Alessia Potenza

Recent developments in genetic engineering of T cells

The development of genetic engineering technologies dramatically changed the landscape of Adoptive T cell therapy (ACT) for cancer making this treatment accessible to an unprecedent number of patients and tumor types. By inserting a chimeric antigen receptor or an exogeneous tumor reactive T cell receptor into patient’s T cells, the specificity can be precisely redirected toward selected tumor antigens. By permitting multiple gene disruption and targeted gene integration, genome editing tools have further increased the range of opportunities for ACT. With selected biotechnological tools and protocols, such as CRISPR/Cas9 and base editing, we could potentially endow T cells with the ability to infiltrate the tumor mass, recognize relevant tumor antigens, persist as memory cells, and resist the immunosuppressive signals present in the tumor microenvironment.
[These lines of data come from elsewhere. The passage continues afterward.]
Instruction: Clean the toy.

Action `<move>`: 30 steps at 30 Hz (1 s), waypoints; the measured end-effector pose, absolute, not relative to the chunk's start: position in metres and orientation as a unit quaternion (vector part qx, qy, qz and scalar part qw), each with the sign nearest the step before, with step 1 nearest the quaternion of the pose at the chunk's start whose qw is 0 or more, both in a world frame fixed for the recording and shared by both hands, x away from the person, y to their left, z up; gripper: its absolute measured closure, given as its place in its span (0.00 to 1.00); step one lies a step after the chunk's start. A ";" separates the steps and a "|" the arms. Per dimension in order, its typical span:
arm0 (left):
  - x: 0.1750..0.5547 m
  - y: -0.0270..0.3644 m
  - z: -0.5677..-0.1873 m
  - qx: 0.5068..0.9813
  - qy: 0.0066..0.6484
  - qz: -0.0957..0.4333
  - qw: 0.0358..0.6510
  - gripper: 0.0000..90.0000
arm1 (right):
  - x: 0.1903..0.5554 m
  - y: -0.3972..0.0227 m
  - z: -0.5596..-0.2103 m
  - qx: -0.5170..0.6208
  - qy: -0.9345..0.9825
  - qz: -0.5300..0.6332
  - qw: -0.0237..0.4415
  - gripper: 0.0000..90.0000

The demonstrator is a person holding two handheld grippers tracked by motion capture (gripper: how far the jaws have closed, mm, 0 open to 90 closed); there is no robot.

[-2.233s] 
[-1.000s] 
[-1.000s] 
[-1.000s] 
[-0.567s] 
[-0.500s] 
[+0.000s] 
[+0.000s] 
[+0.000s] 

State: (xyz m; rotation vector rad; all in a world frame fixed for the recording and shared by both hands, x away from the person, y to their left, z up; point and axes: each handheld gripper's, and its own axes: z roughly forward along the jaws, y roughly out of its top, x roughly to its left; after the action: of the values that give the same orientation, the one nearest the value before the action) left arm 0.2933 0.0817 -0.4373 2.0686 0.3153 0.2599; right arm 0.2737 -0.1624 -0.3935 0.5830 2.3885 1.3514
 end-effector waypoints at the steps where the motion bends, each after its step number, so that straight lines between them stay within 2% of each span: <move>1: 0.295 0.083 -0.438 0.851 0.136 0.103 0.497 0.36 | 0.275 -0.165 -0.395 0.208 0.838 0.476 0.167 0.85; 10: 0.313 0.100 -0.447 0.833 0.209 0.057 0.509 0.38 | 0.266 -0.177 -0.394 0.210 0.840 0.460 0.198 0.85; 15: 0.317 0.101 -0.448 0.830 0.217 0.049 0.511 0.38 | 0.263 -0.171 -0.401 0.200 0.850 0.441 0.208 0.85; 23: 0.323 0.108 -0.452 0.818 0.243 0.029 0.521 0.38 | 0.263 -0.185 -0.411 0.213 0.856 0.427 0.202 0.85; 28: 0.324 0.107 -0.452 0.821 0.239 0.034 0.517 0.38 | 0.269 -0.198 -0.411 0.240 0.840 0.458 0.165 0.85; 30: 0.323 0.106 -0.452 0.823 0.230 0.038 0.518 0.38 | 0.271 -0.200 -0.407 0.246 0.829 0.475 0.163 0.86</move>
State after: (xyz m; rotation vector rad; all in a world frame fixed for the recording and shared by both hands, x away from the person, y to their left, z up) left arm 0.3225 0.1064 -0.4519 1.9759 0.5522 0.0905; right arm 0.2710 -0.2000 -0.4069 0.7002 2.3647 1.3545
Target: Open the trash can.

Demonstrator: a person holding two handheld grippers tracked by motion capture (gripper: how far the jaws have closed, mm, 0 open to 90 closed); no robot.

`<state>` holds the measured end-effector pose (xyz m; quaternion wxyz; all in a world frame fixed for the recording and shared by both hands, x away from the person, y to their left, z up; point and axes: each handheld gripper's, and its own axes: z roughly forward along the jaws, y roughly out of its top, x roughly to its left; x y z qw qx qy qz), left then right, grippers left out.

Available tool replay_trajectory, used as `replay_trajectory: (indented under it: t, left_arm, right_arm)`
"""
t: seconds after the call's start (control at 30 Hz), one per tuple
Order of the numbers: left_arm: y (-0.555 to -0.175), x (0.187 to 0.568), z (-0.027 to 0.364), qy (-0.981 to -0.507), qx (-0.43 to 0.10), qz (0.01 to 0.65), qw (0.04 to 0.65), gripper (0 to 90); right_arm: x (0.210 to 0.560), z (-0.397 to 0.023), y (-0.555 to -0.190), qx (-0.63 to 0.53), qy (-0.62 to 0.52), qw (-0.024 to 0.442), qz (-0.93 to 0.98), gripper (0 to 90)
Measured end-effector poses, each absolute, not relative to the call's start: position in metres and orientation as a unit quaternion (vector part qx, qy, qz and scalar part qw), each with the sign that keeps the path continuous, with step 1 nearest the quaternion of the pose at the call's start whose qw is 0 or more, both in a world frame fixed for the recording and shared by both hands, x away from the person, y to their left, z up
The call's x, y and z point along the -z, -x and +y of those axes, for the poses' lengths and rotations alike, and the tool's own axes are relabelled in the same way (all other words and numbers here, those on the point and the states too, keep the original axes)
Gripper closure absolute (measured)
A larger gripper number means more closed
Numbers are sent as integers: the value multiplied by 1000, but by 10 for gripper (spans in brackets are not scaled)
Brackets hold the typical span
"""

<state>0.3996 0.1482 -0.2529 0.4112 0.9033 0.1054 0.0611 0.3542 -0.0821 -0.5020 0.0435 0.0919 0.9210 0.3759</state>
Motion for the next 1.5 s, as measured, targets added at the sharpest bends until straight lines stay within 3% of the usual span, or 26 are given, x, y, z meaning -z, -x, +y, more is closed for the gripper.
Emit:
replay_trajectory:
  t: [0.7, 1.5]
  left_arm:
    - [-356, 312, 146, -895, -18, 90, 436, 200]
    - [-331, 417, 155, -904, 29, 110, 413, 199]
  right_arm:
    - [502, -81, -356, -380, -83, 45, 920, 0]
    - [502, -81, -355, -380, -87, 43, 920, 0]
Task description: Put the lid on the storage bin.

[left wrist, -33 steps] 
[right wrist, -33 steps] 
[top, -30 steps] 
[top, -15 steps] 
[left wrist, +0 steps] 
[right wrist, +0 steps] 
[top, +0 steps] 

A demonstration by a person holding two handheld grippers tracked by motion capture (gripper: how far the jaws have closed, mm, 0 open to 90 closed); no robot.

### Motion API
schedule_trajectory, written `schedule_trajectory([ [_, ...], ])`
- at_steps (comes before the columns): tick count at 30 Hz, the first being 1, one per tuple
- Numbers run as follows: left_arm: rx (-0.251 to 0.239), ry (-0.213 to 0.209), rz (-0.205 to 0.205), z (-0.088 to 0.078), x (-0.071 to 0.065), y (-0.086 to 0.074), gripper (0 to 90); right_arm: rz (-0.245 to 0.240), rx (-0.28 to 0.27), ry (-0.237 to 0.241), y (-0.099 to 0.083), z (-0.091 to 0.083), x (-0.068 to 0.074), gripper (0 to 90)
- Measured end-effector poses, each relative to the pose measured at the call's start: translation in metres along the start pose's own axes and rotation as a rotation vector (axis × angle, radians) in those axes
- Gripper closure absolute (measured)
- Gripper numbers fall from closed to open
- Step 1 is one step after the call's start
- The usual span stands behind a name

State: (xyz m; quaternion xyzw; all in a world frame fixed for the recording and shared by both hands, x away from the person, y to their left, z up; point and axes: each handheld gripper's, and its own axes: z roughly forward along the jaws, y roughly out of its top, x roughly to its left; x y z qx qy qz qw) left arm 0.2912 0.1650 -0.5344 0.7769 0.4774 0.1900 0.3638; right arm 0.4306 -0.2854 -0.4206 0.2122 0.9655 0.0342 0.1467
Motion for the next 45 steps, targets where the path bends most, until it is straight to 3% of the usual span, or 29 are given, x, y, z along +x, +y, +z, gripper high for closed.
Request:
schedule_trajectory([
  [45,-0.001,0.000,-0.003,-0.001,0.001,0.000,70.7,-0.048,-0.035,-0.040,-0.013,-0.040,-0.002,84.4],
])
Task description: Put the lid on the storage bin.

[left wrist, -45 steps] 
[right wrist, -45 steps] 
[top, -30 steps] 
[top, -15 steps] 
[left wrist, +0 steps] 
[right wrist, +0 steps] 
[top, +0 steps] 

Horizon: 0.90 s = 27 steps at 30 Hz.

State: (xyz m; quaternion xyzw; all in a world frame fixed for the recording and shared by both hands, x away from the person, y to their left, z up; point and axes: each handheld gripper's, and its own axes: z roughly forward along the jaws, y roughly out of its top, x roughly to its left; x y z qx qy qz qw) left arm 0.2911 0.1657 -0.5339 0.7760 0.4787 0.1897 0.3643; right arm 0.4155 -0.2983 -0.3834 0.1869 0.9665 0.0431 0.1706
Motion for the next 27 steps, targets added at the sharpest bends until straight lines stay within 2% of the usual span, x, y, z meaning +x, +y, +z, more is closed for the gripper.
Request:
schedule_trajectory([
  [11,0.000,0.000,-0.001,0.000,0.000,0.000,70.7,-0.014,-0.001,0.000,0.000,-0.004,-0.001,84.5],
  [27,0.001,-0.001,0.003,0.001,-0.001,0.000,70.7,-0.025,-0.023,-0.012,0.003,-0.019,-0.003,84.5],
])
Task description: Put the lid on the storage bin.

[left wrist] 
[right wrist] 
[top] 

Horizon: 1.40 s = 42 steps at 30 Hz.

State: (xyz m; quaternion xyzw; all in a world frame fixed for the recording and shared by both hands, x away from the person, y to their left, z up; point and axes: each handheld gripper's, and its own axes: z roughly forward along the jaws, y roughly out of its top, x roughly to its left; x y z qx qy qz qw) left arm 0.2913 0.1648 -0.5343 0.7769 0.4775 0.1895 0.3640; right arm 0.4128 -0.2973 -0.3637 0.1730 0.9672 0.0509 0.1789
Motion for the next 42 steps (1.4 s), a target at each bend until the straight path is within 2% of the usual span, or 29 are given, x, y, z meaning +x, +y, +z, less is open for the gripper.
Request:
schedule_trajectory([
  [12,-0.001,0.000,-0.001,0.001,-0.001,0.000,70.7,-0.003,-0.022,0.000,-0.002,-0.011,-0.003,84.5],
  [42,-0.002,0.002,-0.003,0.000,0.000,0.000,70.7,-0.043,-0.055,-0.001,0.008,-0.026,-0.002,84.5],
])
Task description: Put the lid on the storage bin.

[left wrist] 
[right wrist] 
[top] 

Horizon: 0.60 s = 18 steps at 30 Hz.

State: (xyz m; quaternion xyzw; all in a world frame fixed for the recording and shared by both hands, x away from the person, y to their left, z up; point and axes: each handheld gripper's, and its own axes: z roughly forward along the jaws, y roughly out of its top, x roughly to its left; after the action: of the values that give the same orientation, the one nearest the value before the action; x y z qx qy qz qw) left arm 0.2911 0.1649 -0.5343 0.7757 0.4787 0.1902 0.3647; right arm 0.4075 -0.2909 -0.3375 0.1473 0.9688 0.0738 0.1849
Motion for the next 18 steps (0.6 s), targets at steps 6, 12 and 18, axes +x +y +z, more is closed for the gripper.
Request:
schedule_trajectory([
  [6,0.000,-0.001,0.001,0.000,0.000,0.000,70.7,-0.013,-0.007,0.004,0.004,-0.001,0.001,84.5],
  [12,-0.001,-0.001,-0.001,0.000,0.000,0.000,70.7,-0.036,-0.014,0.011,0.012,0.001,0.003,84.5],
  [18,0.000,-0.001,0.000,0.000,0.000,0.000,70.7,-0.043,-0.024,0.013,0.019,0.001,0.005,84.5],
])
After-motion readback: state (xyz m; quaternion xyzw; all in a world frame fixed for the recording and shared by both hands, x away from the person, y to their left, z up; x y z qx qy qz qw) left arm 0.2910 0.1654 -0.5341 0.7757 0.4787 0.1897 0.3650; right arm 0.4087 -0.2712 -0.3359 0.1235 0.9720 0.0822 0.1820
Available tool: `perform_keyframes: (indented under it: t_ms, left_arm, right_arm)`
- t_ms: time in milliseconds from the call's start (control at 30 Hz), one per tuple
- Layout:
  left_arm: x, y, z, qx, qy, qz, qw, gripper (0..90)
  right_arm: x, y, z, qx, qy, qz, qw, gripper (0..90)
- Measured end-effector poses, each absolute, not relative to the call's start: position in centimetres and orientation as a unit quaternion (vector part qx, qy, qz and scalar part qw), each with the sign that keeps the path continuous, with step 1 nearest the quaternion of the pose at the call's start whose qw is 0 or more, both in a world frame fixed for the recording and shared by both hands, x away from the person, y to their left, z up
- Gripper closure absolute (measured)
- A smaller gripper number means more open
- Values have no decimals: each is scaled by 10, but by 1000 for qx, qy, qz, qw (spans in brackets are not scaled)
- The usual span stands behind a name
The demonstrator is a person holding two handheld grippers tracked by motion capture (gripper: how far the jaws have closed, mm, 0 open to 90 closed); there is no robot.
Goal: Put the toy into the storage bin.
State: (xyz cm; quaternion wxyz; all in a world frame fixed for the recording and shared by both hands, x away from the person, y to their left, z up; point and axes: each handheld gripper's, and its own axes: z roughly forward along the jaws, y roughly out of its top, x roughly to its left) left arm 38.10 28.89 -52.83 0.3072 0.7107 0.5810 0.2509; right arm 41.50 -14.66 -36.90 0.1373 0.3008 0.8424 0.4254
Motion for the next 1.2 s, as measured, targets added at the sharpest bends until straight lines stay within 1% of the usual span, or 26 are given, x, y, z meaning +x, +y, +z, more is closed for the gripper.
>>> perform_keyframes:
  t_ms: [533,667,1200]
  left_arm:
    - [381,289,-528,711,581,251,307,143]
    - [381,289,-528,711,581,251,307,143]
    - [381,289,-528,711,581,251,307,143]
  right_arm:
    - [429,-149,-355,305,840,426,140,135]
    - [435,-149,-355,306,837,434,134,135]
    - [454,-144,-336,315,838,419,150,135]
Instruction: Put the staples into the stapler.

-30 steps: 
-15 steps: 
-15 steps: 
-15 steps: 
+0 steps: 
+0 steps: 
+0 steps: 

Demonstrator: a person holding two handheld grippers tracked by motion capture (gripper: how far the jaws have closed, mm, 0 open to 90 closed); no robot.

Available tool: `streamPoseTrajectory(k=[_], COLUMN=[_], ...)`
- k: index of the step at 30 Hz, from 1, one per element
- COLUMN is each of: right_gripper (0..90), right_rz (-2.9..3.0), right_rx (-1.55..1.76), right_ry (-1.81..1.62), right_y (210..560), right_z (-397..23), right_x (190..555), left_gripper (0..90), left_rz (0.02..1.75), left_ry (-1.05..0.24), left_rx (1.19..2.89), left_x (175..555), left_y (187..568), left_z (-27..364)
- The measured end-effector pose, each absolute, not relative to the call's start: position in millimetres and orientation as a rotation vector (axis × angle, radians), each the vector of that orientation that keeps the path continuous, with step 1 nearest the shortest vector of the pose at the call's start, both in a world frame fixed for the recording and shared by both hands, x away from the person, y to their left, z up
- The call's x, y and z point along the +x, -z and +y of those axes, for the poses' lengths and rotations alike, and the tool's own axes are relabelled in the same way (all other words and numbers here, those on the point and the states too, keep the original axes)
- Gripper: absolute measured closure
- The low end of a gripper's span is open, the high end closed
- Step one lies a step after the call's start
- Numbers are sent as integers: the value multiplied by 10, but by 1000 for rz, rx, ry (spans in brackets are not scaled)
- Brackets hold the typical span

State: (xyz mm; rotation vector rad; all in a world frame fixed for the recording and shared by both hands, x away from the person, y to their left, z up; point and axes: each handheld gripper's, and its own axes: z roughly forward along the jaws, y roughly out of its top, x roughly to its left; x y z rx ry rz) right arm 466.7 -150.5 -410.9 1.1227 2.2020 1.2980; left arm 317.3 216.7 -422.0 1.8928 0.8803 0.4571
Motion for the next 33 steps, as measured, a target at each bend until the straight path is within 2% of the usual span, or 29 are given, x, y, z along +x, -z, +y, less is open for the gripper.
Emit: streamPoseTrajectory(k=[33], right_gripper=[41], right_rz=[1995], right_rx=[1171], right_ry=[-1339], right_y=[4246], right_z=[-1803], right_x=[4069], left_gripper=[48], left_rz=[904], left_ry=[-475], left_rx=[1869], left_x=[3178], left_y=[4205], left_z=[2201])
This is of major importance in solid tumors, where exhaustion mechanisms, phenotypically resulting in the co-upregulation of multiple inhibitory receptors (IRs), impede the functional capacity of T lymphocytes against tumor cells. In liver metastases from colorectal and pancreatic cancers, we identified and harnessed the drivers of T cell exhaustion to enhance the potency of adoptively transferred T cells. After selection of the proper target antigen and the consequent identification of a panel of tumor-specific TCRs, we proved how TCR-redirected, IRs-disrupted T cells display a functional advantage in eliminating patient-derived tumor organoids in vitro and in vivo. Challenges and opportunities towards the generation of optimal T cell therapy products will be discussed.